WHAT YOU WILL DO: Write the data out again so that it matches word for word.

|---|

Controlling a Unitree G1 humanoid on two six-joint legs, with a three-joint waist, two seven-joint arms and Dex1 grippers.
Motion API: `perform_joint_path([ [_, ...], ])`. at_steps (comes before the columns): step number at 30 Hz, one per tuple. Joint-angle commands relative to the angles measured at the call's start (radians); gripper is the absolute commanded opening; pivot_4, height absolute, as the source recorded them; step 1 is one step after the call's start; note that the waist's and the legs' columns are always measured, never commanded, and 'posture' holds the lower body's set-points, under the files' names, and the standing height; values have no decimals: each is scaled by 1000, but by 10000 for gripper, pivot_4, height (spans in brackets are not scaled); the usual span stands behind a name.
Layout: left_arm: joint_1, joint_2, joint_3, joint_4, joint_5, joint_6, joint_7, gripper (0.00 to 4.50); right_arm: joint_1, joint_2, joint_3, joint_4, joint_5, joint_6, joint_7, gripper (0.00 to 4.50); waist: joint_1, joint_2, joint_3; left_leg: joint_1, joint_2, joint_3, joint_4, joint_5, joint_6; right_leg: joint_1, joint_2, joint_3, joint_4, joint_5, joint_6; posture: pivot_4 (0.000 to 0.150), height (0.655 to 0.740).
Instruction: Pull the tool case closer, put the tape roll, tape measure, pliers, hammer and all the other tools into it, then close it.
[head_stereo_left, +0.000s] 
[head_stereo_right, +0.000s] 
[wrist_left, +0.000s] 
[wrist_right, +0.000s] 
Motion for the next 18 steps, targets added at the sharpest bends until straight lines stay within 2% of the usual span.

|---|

ANSWER AREA:
Controlling a Unitree G1 humanoid on two six-joint legs, with a three-joint waist, two seven-joint arms and Dex1 grippers.
Motion API: `perform_joint_path([ [_, ...], ])`. at_steps (comes before the columns): step number at 30 Hz, one per tuple. Joint-angle commands relative to the angles measured at the call's start (radians); gripper is the absolute commanded opening; pivot_4, height absolute, as the source recorded them; step 1 is one step after the call's start; note that the waist's and the legs' columns are always measured, never commanded, and 'posture' holds the lower body's set-points, under the files' names, and the standing height; values have no decimals: each is scaled by 1000, but by 10000 for gripper, pivot_4, height (spans in brackets are not scaled); the usual span stands behind a name.
Layout: left_arm: joint_1, joint_2, joint_3, joint_4, joint_5, joint_6, joint_7, gripper (0.00 to 4.50); right_arm: joint_1, joint_2, joint_3, joint_4, joint_5, joint_6, joint_7, gripper (0.00 to 4.50); waist: joint_1, joint_2, joint_3; left_leg: joint_1, joint_2, joint_3, joint_4, joint_5, joint_6; right_leg: joint_1, joint_2, joint_3, joint_4, joint_5, joint_6; posture: pivot_4 (0.000 to 0.150), height (0.655 to 0.740).
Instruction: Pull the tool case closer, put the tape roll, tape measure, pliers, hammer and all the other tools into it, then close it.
[head_stereo_left, +0.000s] 
[head_stereo_right, +0.000s] 
[wrist_left, +0.000s] 
[wrist_right, +0.000s] 
Motion for the next 18 steps, targets added at the sharpest bends until straight lines stay within 2% of the usual span.

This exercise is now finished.